Review of Taking Off

Taking Off (1971)
8/10
A hoot!
1 June 2011
Warning: Spoilers
Milos Forman's first American feature is little known today, as it has not yet found its way onto VHS or DVD (though it has been aired on the Sundance Channel). Taking Off's obscurity is unfortunate because it is one of the funnier satiric comedies of its era that deals with hippiedom's spillover effects on the parental generation. Long Island teenager Jeannie Tyne (Linnea Heacock) goes missing—mistakenly presumed to have run away—after an audition in the city. When Jeannie's staid, middle-class parents Larry (Buck Henry) and Lynn (Lynn Carlin) Tyne set out to look for her they end up having their own life-expanding adventures with booze, marijuana, and other decadent distractions. Written by Forman, Jean-Claude Carrière (The Discreet Charm of the Bourgeoisie), John Guare (Atlantic City), and Joe Klein, Taking Off is a good-natured, episodic farce with some great moments. These include a young pothead (character actor Vincent Schiavelli) rather pompously instructing a banquet room full of concerned parents in black tie and gowns on the finer points of smoking marijuana—to educate themselves on the counterculture, of course.

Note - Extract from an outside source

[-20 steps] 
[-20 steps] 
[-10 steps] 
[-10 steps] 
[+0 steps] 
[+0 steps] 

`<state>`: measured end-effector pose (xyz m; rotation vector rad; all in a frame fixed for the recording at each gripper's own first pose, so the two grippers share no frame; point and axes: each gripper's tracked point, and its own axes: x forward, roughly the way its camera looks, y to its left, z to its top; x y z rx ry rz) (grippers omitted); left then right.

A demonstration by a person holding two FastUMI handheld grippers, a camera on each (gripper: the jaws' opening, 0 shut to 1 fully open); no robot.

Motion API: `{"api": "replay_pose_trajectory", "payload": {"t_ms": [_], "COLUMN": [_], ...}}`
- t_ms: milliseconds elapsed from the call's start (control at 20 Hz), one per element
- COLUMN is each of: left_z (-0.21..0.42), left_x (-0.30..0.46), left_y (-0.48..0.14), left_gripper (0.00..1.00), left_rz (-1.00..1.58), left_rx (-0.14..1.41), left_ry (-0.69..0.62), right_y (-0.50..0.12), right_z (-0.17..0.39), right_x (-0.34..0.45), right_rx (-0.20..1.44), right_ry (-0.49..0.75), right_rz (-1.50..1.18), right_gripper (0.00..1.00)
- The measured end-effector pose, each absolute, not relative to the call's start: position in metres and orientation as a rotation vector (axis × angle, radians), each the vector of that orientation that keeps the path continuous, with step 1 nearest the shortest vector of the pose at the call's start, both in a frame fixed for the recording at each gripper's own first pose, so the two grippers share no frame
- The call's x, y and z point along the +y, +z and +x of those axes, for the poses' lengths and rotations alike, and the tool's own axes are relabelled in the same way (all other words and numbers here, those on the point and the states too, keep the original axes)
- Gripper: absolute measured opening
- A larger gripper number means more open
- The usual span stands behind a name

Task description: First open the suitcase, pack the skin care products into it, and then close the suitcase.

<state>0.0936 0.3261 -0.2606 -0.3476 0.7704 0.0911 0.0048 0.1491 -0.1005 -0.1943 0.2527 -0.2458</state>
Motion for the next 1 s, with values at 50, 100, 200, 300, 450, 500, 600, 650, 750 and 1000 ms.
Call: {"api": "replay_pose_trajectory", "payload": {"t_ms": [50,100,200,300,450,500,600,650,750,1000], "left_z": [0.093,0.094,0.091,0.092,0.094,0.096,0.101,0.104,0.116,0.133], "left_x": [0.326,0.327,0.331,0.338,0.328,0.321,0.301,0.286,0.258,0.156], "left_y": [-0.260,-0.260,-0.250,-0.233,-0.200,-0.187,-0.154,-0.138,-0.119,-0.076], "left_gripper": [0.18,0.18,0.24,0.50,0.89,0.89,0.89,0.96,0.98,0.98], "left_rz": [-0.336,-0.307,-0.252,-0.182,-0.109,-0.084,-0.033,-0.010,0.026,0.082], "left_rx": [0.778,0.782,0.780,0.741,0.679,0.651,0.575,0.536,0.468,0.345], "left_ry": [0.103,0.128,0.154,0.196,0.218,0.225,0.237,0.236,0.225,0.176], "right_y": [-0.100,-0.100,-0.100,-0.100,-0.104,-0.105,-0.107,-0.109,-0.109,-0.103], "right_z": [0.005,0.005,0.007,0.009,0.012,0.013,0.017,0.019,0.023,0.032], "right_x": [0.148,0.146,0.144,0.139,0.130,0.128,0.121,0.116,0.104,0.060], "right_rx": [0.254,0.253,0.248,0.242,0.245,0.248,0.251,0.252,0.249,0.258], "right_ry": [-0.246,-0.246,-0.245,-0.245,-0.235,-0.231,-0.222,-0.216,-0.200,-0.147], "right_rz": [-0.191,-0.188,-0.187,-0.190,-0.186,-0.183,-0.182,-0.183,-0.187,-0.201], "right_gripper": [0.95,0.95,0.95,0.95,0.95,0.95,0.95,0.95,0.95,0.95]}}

Equally hilarious is an infamous audition scene featuring a cherubic but naked teenage girl (Mary Mitchell) delicately plucking a lute while sweetly singing "Ode to a Screw," a paean to the sex act peppered with the F-word. Also auditioning is a then-unknown Carly Simon and Kathie Bates (billed as Bobo Bates!) in her first film role. Praised by critics for its genial humor, Taking Off won The Grand Prize of the Jury and a Golden Palm nomination at Cannes in '71 and a half dozen 1972 BAFTA nominations.